[Start of Attachment]

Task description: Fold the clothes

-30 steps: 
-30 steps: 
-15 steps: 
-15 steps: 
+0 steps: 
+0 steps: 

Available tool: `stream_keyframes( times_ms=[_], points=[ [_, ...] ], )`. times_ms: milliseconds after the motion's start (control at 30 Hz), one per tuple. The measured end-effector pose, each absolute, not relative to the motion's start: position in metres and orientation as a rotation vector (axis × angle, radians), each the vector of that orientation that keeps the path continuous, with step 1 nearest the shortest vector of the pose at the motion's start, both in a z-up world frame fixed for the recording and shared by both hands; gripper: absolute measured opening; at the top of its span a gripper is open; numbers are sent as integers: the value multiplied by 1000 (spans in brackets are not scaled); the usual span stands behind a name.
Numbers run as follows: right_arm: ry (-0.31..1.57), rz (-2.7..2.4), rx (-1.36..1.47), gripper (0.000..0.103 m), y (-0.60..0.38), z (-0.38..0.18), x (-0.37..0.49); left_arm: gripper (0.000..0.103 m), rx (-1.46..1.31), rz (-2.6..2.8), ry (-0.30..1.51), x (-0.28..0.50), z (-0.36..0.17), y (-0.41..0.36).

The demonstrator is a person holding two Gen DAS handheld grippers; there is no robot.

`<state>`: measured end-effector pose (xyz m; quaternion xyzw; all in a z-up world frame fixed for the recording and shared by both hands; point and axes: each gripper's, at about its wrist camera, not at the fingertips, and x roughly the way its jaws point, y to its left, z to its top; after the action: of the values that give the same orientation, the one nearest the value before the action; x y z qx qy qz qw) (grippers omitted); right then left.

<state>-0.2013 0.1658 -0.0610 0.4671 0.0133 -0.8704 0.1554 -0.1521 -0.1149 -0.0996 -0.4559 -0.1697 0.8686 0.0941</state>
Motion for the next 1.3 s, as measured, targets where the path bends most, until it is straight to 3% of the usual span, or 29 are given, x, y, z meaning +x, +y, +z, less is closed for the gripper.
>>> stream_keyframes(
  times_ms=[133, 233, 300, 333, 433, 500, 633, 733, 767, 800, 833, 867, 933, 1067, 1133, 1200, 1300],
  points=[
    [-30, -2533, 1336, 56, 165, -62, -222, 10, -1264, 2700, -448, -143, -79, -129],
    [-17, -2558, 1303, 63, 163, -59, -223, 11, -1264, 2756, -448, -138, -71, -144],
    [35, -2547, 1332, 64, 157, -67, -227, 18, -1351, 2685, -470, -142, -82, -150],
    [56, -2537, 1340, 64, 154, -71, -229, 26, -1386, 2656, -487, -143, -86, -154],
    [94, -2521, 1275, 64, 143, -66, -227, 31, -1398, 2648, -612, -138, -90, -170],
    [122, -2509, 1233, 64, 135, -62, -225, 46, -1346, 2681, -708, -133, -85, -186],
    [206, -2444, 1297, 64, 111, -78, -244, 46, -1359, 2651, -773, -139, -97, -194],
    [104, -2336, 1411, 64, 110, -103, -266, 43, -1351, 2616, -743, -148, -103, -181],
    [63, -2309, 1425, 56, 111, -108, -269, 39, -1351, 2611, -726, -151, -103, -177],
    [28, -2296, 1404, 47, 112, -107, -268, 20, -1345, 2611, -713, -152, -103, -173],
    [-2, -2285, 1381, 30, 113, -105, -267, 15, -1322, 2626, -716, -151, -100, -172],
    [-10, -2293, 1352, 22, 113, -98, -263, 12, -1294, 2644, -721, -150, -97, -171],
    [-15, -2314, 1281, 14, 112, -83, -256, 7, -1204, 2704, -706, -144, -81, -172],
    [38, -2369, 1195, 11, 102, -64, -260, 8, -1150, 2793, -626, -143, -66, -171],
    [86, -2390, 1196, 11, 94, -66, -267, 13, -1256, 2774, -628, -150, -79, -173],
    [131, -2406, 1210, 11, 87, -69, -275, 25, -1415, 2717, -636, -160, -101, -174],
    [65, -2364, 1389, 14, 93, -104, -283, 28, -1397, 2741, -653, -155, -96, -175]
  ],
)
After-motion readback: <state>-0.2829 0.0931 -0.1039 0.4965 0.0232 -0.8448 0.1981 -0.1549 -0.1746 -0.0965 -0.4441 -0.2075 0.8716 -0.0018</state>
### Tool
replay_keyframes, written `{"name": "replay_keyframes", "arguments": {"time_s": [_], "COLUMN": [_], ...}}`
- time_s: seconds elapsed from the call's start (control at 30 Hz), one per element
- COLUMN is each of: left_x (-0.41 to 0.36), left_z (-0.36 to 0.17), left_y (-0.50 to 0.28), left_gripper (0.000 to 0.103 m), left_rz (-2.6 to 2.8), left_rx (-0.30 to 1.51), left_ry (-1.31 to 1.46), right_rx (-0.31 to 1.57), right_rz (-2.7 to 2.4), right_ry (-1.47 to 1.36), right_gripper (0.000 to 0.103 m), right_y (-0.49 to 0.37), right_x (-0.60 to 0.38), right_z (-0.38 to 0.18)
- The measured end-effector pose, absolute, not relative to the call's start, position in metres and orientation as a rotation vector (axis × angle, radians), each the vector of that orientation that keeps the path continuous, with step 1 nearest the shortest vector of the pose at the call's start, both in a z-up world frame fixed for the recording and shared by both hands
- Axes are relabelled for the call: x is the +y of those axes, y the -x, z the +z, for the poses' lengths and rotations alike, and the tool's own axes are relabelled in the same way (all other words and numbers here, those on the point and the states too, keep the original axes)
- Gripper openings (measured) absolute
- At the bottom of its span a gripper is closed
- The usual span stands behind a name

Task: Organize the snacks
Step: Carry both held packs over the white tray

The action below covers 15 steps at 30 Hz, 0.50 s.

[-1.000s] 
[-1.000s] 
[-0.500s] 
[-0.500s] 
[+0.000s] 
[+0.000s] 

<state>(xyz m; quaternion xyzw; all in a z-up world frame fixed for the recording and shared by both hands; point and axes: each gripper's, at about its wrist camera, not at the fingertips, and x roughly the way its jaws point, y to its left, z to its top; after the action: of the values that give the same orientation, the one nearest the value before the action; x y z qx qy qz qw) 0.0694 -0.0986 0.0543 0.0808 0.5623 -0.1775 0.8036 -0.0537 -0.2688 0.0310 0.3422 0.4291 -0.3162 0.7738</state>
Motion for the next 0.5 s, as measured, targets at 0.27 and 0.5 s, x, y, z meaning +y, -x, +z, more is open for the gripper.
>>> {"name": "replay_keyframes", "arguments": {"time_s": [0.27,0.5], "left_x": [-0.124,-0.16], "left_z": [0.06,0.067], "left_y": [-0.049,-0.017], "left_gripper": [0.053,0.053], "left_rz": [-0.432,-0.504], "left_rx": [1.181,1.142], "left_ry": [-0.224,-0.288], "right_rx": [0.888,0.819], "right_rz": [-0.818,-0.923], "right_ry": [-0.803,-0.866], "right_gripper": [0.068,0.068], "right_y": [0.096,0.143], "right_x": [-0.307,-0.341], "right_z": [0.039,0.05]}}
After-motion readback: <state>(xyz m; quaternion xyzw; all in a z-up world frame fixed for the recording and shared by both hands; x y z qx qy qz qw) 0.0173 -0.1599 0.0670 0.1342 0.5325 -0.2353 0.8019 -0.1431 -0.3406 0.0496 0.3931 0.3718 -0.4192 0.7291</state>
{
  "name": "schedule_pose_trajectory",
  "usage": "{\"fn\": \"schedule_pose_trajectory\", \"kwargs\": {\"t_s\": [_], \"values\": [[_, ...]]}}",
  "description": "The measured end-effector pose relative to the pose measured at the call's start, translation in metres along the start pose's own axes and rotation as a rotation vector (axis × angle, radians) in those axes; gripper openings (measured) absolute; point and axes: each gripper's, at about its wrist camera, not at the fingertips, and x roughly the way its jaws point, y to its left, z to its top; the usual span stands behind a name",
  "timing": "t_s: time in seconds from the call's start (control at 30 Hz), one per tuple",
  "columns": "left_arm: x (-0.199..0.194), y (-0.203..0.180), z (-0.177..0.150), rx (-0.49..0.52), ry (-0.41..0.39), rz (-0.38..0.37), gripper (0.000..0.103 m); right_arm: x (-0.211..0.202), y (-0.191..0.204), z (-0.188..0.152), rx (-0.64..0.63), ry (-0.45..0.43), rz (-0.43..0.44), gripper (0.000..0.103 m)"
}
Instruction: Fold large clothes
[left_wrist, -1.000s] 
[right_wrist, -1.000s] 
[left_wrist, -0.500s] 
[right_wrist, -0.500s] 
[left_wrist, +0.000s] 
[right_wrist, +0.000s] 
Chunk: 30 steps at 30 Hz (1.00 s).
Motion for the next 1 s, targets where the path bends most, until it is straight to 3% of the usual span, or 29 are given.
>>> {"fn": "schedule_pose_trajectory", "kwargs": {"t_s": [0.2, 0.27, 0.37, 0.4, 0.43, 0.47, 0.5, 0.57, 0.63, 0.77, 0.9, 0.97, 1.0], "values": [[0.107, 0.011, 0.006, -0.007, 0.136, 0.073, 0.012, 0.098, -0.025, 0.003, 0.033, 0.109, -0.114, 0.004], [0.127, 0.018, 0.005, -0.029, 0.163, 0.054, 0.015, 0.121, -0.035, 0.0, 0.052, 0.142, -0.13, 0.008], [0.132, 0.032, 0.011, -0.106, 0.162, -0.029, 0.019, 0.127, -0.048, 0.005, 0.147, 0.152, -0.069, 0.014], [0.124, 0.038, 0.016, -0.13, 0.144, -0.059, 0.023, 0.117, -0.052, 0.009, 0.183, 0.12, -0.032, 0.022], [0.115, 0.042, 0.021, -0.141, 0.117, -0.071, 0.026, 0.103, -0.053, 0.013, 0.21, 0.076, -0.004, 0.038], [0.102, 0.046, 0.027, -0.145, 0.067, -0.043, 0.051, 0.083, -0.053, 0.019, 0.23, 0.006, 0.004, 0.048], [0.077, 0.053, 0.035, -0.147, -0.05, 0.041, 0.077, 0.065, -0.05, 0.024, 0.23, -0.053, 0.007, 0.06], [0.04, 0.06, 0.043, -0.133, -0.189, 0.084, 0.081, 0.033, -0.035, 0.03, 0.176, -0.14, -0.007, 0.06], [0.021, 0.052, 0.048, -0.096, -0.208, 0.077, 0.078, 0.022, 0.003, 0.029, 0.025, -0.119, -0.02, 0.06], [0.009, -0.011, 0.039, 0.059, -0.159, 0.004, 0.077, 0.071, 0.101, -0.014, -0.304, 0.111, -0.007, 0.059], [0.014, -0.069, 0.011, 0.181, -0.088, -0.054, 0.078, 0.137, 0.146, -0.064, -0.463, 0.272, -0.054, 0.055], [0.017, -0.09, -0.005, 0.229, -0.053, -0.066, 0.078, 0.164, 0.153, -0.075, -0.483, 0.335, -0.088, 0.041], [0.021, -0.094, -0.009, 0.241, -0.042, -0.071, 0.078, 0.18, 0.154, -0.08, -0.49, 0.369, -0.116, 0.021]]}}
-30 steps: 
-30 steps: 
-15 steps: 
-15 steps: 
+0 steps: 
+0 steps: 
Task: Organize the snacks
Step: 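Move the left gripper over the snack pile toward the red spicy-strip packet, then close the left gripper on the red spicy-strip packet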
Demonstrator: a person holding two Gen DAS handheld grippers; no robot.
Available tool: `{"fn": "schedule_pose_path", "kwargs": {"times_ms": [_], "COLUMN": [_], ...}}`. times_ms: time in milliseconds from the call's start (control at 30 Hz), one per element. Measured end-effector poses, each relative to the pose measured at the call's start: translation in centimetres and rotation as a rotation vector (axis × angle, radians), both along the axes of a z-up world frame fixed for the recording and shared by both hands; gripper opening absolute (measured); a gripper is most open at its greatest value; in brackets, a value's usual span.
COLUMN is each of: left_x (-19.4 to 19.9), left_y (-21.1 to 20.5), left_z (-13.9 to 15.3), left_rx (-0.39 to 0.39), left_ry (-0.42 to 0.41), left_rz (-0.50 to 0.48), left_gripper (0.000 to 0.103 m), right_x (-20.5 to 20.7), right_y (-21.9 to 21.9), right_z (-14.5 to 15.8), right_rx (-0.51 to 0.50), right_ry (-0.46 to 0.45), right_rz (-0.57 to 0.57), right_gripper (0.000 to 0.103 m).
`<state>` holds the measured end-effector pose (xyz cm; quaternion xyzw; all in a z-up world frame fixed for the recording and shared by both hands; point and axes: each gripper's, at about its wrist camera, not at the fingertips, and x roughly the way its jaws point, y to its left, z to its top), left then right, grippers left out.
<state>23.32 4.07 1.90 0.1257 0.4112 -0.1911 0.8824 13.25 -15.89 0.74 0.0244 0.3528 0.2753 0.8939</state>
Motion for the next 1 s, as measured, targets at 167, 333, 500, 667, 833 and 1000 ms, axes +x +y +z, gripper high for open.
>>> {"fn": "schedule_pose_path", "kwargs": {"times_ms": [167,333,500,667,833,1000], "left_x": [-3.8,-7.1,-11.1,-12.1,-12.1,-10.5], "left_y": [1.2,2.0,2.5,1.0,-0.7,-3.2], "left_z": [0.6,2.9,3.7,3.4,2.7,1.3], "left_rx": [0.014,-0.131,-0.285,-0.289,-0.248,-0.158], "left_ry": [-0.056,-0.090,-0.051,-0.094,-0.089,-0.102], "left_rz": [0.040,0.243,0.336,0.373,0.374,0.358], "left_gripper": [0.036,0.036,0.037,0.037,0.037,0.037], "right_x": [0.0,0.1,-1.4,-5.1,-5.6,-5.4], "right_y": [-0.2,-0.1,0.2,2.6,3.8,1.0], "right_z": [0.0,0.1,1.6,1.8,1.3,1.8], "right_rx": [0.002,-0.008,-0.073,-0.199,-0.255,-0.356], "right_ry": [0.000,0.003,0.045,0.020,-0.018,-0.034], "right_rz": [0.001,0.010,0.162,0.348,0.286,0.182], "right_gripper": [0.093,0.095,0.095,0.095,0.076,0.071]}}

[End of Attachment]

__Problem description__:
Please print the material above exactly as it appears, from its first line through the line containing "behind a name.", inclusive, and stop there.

__Exercise result__:
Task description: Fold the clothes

-30 steps: 
-30 steps: 
-15 steps: 
-15 steps: 
+0 steps: 
+0 steps: 

Available tool: `stream_keyframes( times_ms=[_], points=[ [_, ...] ], )`. times_ms: milliseconds after the motion's start (control at 30 Hz), one per tuple. The measured end-effector pose, each absolute, not relative to the motion's start: position in metres and orientation as a rotation vector (axis × angle, radians), each the vector of that orientation that keeps the path continuous, with step 1 nearest the shortest vector of the pose at the motion's start, both in a z-up world frame fixed for the recording and shared by both hands; gripper: absolute measured opening; at the top of its span a gripper is open; numbers are sent as integers: the value multiplied by 1000 (spans in brackets are not scaled); the usual span stands behind a name.

Work on this exercise is now finished.